The story of this summer in the soccer world was Paris Saint-Germain, which signed both Neymar and Kylian Mbappé. PSG bought the former from Barcelona for something in the neighborhood of $265 million, and the latter from Monaco for a bargain-price $210 million — the two biggest signings in soccer history.
The story of next summer will be the World Cup in Russia. The coverage of the 2014 Sochi Olympics was filled with tales of Russian excess, setting a new low for Olympic wastefulness. If anything, though, next summer's World Cup will seem tame and normal compared to the 2022 edition in Qatar. Five years from now the World Cup will take place for the first time in the winter, in eight glitzy brand-new stadiums built in a country with a fourth-rate domestic league and half the population of the Twin Cities.
These two stories are connected, and not just because they share the common thread of a ridiculous amount of money upending the established soccer order. They're the stories of an oil-rich, influence-poor nation, using the riches from the world's most valuable resource to buy off the world's most popular game.
Qatar Sports Investments, an arm of the Qatari government, purchased PSG, the sleeping giant in France's first city, in 2011. Transformed suddenly into the world's richest club, PSG bought every superstar it could woo to Paris, and vaulted into the French stratosphere, eventually winning four consecutive domestic titles between 2013 and 2016.
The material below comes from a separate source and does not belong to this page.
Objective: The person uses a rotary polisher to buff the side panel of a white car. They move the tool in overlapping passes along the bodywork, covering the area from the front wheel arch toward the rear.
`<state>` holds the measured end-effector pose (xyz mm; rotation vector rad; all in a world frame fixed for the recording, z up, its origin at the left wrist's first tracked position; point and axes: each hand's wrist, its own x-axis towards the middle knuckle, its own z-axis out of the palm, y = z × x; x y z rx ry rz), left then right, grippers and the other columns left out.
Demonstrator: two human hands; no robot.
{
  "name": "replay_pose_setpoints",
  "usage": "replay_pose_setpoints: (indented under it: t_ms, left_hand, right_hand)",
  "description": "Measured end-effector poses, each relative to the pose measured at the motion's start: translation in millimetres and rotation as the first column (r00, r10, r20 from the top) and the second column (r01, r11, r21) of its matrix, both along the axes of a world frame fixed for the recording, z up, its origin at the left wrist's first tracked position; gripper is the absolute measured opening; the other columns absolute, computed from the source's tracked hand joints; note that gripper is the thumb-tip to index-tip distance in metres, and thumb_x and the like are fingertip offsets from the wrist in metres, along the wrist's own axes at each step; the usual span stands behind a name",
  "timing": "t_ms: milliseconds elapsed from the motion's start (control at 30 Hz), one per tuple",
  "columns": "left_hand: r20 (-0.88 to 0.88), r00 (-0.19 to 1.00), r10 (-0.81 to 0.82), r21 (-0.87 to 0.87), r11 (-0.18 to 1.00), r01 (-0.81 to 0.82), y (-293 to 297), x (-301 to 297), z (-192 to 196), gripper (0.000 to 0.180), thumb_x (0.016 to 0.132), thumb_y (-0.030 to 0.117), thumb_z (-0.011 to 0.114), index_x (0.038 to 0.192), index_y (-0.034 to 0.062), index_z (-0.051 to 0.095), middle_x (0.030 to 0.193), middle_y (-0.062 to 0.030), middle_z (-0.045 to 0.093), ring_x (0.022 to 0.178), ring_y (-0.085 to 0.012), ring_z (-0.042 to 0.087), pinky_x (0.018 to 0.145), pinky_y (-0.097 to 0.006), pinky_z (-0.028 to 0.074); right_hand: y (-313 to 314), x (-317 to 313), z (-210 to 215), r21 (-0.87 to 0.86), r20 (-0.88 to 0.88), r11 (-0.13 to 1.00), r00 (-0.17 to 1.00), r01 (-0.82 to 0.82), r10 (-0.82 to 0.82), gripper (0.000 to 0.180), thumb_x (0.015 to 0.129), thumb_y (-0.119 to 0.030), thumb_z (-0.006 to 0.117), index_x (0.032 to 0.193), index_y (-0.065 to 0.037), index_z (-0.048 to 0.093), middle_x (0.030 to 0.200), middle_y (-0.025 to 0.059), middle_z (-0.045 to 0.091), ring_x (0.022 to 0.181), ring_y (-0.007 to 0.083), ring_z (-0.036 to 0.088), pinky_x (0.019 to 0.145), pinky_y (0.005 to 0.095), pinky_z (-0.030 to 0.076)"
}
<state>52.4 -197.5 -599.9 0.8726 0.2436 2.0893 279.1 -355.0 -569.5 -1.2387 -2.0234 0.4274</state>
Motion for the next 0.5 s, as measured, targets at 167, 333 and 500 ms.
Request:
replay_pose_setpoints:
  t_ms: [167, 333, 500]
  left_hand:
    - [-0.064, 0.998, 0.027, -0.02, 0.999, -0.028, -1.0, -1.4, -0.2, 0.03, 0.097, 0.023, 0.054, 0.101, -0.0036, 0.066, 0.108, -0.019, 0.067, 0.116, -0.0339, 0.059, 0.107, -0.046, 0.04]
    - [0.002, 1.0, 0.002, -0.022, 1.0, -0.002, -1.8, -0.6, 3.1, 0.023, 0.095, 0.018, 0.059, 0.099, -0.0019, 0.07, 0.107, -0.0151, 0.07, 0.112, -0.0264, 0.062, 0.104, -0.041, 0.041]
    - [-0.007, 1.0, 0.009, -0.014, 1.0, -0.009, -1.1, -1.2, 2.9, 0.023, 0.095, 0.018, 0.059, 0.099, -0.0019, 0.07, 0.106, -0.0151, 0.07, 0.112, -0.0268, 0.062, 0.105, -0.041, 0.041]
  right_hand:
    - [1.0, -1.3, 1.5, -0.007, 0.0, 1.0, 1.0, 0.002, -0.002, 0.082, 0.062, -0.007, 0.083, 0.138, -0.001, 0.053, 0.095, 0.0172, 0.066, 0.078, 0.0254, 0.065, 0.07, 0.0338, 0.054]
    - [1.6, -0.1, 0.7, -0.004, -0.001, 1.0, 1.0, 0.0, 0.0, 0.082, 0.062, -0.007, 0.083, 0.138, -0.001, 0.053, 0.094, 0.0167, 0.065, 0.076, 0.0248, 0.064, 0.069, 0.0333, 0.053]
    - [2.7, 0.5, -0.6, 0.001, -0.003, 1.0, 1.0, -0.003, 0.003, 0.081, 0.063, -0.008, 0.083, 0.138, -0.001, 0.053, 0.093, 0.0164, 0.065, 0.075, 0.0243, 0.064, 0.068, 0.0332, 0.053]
The summer of 2017 merely kicked the team's spending into another gear. It almost seemed to be a message to the rest of Europe's teams: Not only can you not outspend us, we have enough money to inflate the player market to the point it's ruined for everyone else. It was similar to the message of Qatar's controversial bid for the World Cup, as the country purchased football's showpiece for itself, logic and sensibility be damned.
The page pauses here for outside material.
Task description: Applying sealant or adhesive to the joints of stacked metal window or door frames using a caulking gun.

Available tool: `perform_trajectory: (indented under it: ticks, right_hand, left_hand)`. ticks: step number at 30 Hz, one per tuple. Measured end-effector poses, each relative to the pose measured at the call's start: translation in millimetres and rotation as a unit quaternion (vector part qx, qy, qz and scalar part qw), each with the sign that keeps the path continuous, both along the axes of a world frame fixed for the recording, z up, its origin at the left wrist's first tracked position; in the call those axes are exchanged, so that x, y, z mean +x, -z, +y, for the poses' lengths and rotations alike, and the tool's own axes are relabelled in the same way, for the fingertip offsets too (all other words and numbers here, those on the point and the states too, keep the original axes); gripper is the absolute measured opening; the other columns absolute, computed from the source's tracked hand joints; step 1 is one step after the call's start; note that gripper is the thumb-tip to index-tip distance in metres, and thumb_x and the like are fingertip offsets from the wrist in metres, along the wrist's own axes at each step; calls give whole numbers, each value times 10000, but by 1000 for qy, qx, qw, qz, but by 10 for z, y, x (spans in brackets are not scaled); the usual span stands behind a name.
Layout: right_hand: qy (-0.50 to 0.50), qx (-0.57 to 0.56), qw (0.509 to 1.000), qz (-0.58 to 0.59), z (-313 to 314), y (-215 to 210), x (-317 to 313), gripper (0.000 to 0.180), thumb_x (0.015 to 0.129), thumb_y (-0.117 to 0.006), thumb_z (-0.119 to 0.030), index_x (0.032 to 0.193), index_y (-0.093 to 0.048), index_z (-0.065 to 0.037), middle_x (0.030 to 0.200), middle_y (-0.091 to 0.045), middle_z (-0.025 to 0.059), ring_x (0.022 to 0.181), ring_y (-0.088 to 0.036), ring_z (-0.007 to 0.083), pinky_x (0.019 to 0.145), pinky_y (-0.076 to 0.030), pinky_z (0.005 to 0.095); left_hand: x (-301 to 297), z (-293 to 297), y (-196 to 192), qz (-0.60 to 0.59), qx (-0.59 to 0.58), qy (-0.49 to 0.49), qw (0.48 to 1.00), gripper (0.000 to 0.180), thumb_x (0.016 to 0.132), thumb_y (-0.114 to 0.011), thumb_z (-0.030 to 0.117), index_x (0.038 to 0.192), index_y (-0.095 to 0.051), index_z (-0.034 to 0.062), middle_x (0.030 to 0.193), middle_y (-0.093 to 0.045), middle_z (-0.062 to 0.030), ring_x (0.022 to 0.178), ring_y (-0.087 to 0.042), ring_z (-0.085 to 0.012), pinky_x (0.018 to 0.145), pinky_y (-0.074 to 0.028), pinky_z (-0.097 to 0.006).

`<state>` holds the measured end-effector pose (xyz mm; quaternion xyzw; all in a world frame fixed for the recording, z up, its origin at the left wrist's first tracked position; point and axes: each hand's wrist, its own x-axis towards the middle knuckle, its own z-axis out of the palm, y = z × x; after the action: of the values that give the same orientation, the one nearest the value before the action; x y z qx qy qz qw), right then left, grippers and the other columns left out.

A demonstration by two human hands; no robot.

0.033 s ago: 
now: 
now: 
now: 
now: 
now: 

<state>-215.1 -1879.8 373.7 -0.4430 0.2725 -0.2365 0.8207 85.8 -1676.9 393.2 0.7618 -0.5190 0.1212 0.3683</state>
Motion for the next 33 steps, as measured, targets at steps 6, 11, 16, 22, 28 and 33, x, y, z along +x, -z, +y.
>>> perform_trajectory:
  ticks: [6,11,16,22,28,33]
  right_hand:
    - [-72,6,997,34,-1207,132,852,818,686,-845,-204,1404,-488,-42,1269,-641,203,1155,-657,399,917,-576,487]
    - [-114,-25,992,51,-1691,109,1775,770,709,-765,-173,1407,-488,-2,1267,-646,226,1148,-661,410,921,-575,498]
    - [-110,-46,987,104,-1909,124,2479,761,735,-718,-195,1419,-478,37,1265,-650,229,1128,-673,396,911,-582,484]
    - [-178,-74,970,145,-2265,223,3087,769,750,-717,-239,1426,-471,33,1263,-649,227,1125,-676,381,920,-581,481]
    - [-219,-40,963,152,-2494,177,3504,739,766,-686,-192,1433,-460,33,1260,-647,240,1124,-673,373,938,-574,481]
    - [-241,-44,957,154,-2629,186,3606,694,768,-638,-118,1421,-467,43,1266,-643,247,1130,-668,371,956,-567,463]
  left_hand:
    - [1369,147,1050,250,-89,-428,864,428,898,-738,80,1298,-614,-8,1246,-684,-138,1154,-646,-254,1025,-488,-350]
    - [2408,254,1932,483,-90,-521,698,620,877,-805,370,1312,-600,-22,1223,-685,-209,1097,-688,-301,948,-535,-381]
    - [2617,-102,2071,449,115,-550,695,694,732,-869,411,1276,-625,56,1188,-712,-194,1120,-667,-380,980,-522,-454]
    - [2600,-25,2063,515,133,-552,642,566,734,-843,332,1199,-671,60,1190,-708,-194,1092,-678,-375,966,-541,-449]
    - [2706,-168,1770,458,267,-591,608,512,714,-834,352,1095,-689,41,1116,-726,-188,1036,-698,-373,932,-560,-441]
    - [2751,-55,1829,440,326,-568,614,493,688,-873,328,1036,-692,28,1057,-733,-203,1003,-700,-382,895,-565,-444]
All of this is inextricably linked to the Qatari government. Politics bleed into sports everywhere in the world, but the Qatari combination is particularly repugnant. This is not just the prototypical wink-wink, everyone-does-it corruption that usually plagues bids for the Olympics or World Cup. This is a country where companies are allowed to take the passports of migrant workers, who must then get permission to leave the country, and in the meantime are often forced to live in squalor while working for very low wages. The International Trade Union Confederation has projected that some 7,000 migrant workers will die in Qatar before the World Cup begins. Even leaving aside the accusations of support for terrorists that have currently embroiled the country in diplomatic disputes with almost all of its neighbors, it's enough to make any soccer fan queasy about the state of the game.
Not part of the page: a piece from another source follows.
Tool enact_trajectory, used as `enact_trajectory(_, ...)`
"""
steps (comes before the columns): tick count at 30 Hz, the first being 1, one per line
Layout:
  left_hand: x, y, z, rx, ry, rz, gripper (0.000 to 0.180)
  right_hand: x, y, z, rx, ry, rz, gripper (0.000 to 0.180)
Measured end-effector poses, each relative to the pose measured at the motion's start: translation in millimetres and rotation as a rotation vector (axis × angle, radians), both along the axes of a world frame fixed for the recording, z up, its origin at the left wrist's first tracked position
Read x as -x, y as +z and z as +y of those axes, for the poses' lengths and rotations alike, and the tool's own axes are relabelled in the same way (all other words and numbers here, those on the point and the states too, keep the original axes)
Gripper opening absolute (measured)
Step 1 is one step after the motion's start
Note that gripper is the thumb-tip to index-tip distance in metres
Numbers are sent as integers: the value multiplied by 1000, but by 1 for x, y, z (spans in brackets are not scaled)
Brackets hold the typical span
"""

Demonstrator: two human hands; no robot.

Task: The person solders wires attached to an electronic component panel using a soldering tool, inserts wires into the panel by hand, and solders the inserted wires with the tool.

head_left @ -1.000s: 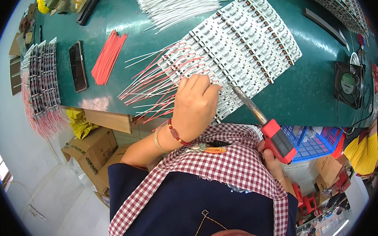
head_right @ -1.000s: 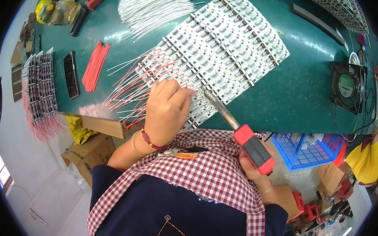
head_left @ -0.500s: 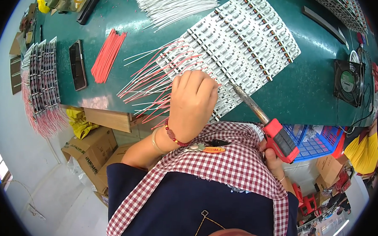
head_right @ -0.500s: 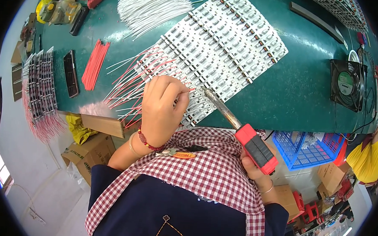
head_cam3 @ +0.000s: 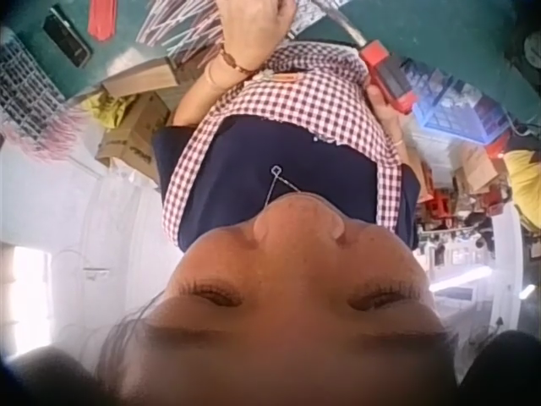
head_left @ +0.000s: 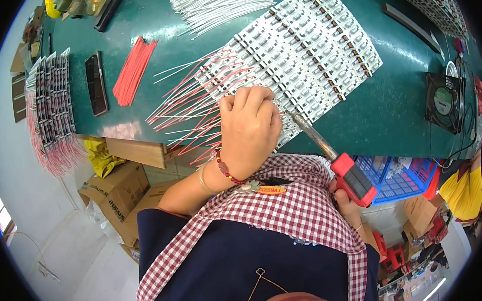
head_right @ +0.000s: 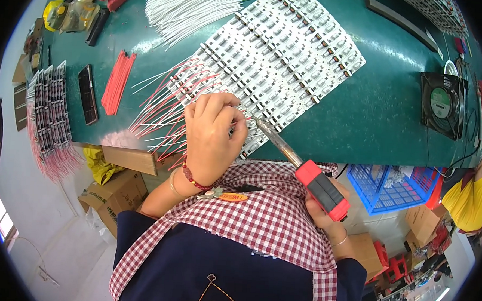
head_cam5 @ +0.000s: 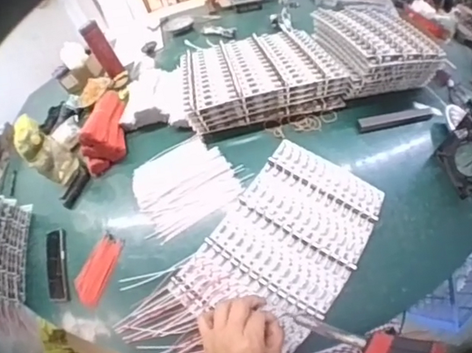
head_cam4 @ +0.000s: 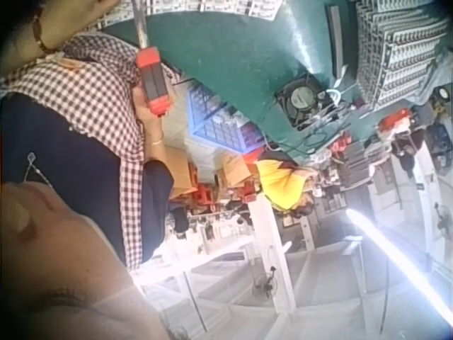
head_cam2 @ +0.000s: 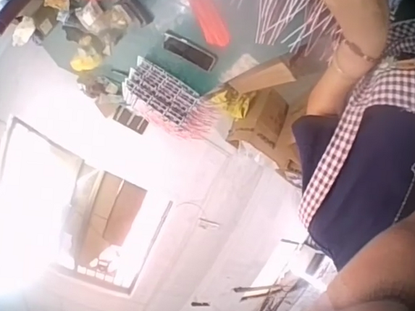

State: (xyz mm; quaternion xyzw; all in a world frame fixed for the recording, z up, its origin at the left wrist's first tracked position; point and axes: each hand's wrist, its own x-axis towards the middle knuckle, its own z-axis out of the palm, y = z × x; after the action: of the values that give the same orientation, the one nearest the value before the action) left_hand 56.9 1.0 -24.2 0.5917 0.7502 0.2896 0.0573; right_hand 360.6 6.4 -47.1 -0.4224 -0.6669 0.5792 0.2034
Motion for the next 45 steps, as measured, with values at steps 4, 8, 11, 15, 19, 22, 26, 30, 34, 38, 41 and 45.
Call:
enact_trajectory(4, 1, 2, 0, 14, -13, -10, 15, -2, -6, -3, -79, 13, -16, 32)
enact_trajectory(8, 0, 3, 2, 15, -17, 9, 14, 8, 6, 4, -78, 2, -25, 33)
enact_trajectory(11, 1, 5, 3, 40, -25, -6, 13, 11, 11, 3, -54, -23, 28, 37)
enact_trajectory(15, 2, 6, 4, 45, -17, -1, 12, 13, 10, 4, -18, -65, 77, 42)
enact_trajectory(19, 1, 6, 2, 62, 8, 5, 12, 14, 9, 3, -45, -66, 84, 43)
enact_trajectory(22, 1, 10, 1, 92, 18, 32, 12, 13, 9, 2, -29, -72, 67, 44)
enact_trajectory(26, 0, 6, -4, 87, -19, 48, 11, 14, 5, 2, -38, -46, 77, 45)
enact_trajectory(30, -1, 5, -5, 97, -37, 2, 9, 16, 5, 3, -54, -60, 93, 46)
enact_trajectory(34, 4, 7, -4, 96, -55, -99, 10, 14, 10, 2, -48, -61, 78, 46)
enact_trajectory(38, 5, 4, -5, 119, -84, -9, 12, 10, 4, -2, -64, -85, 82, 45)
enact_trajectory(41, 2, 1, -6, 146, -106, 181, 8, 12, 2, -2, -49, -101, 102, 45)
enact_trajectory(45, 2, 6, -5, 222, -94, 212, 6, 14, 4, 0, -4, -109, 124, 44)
PSG, Neymar, Mbappé, the World Cup — Qatar is buying up the game of soccer. Along the way, it may ruin it. Soccer has to decide whether it's worth the money.
Short takes
• The NWSL playoff picture is all but set. North Carolina and Portland will host the semifinals of the playoffs; Orlando and Chicago can clinch the other two playoff spots this weekend with wins, or a Seattle loss. North Carolina has led the standings the whole way this year and has a two-point lead over Portland in the regular-season title race with two games to go.